GÜNLÜKLER (1967-2023)

“İnsan merak eder, yeryüzünü anlamaya ve anlamlandırmaya, sonra da açıklamaya çalışır. Yaşamın her yanının ne olduğunu, nasıl yaşandığını, nasıl çalıştığını, nasıl bozulduğunu, nasıl düzeldiğini, ölümün ne olduğunu, yeni doğumların doğasını ve pek çok şeyi kavramaya çalışır. Bulabildiklerini depolayarak nedensellik içinde bağlantı kurar, anlayamadığına biat eder, inanç geliştirir. Acaba gözden kaçırdığımız bir referans noktası, dayanacağımız ve güç alabileceğimiz bir pusula var mı?

Küresel yöneticilerce tüm dünya ülkelerinde ve bizde de insan eliyle üretilen sosyopsikolojik eksikliklerle toplum, kendi sosyolojisini hangi yollarla kurabilecek, düştüğü tuzaklardan nasıl çıkabilecek?

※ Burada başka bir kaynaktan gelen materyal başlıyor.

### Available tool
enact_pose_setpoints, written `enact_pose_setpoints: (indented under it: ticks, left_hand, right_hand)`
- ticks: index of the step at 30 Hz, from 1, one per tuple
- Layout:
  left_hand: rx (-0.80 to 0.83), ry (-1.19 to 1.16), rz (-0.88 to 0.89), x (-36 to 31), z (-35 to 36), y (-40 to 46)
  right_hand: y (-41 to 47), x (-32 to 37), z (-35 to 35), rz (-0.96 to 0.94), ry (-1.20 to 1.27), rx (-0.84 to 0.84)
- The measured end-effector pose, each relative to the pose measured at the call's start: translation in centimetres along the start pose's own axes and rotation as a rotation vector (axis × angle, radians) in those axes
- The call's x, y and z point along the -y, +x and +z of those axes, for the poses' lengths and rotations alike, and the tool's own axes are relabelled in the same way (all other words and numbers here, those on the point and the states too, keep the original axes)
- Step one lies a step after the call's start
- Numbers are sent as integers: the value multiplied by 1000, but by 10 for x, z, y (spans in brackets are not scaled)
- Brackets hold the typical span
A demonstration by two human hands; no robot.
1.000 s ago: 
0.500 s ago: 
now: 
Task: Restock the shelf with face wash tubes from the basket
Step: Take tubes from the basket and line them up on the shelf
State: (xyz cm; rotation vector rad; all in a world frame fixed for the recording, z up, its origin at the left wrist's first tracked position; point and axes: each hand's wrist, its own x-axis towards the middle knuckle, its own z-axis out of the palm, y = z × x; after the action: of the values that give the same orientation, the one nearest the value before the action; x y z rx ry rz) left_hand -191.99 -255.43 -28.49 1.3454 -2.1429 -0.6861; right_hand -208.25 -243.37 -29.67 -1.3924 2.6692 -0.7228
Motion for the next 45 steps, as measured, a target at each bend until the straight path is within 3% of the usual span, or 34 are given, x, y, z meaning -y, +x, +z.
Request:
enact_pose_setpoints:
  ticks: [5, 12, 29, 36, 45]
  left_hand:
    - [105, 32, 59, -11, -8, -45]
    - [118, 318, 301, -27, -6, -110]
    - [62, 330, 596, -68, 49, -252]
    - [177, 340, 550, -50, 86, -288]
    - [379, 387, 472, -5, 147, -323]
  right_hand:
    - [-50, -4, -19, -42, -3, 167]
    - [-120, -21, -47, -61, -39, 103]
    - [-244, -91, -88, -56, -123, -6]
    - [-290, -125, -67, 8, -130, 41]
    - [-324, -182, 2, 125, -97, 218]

Bireyler içsel bütünlüklerini nasıl sağlayabilecek, yurttaş inşası ile toplumsal bütünleşmeyi nasıl başarabilecek ve bütün bu açmazlardan insanlık nasıl kurtulabilecek?

Kavramsal anlam ve yeryüzünü zihinsel anlamlandırma süreci, uygun ve yeterli bilgi ve içeriğe sahip olunmadan, kolay yollardan gerçekleştirilebilecek anahtar teslim bir olgu değildir! Sosyal bilimler; yaşamı anlamlandırma, yaşamın zorluklarıyla başa çıkabilme, kendini var etme, kendini gerçekleştirme ve doyumlu, etkili yaşama noktasında destek olup, homo sapiens’i güçlendirebilmeyi, özgürleştirmeyi, geliştirmeyi başaramıyorsa neye yarar? Kesmeyen bıçak, neye yarar?”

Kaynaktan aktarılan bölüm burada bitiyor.